WHAT IS BEING ASKED »
Return the listing below exactly, with the pictures dropped.
··· SUPPLIED DATA ···
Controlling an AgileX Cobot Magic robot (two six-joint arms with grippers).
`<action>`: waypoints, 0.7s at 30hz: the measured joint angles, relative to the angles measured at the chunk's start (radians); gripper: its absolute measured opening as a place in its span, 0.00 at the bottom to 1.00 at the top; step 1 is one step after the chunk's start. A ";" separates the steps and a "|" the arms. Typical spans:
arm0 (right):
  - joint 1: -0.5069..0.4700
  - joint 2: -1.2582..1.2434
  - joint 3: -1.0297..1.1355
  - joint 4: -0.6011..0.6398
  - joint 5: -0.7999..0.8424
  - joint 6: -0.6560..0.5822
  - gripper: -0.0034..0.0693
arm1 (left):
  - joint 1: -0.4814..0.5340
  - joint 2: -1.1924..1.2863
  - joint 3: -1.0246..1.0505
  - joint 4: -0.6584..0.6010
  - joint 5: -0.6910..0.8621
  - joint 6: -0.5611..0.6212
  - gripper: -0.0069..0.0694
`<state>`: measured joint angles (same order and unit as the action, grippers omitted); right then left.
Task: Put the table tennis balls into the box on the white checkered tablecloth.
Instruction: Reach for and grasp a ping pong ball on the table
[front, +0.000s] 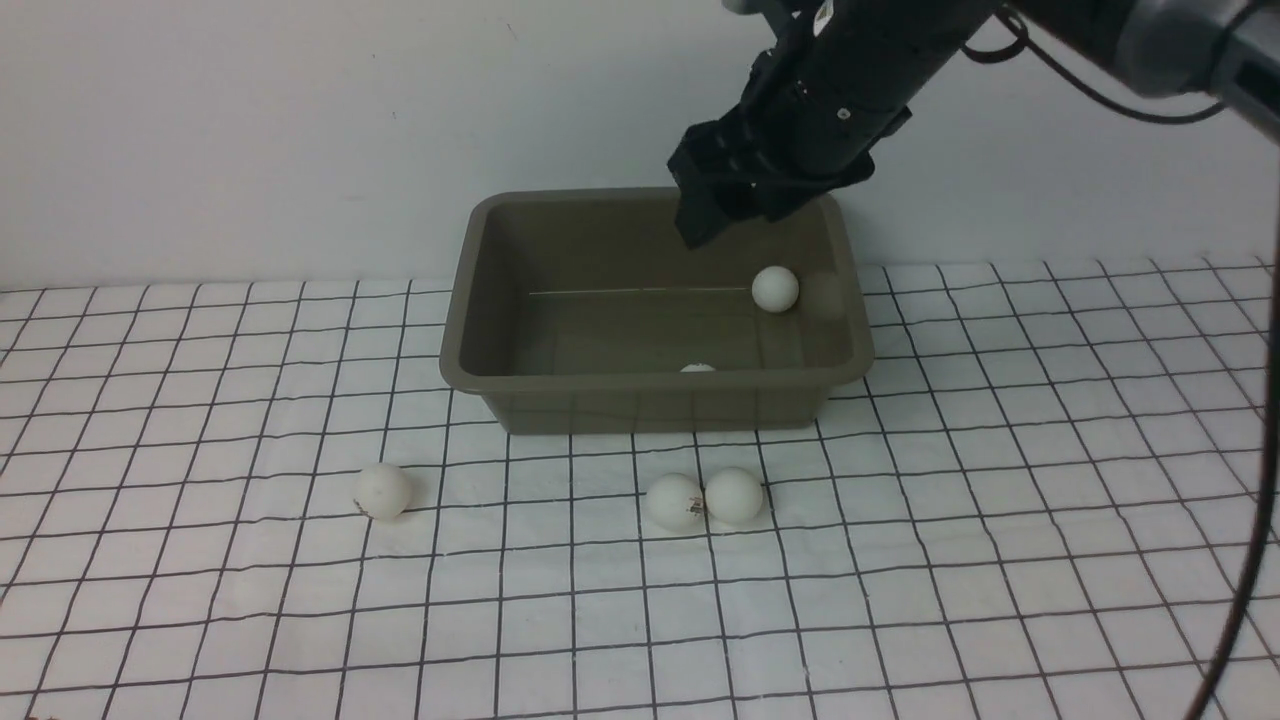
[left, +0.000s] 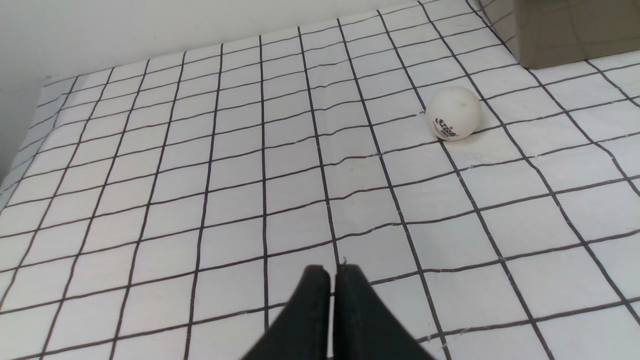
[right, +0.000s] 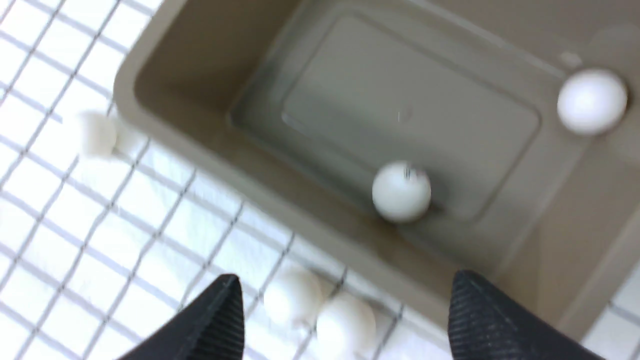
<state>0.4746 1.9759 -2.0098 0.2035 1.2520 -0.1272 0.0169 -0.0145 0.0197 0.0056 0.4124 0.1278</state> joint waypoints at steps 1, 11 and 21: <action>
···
ANSWER FOR THIS EXERCISE »
Controlling an AgileX Cobot Magic robot (two six-joint arms with grippers).
`<action>`: waypoints, 0.7s at 30hz: the measured joint angles, relative to the angles measured at the chunk's start (radians); gripper: its absolute measured opening as a place in its span, 0.00 at the bottom to 1.00 at the top; step 1 is one step after the chunk's start. A ";" separates the steps and a "|" the arms. Typical spans:
arm0 (right):
  - joint 1: -0.5069..0.4700
  - joint 2: -1.2582..1.2434
  - joint 3: -1.0297..1.1355
  - joint 4: -0.6011..0.6398
  - joint 5: -0.7999..0.8424
  - joint 6: -0.6560..0.5822
  - gripper: -0.0034..0.0693
arm1 (left):
  - joint 1: -0.4814..0.5340
  - joint 2: -1.1924..1.2863
  - joint 3: -1.0246..1.0505
  - joint 4: -0.6584..0.6010
  - joint 5: -0.6910..0.8621
  - joint 6: -0.5611..0.6212
  - gripper: -0.0069..0.0694
`<state>`: measured joint angles (same order and unit as the action, grippers omitted); right then left.
Task: Put the table tennis balls into the box on the white checkered tablecloth.
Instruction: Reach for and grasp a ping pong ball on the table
[front, +0.000s] 
[left, +0.000s] 
[right, +0.000s] 
<state>0.4746 1.9759 -2.0098 0.2035 1.2520 -0.1272 0.0169 -0.0145 0.0197 0.0056 0.4124 0.1278</state> joint waypoints at steps 1, 11 and 21: <action>

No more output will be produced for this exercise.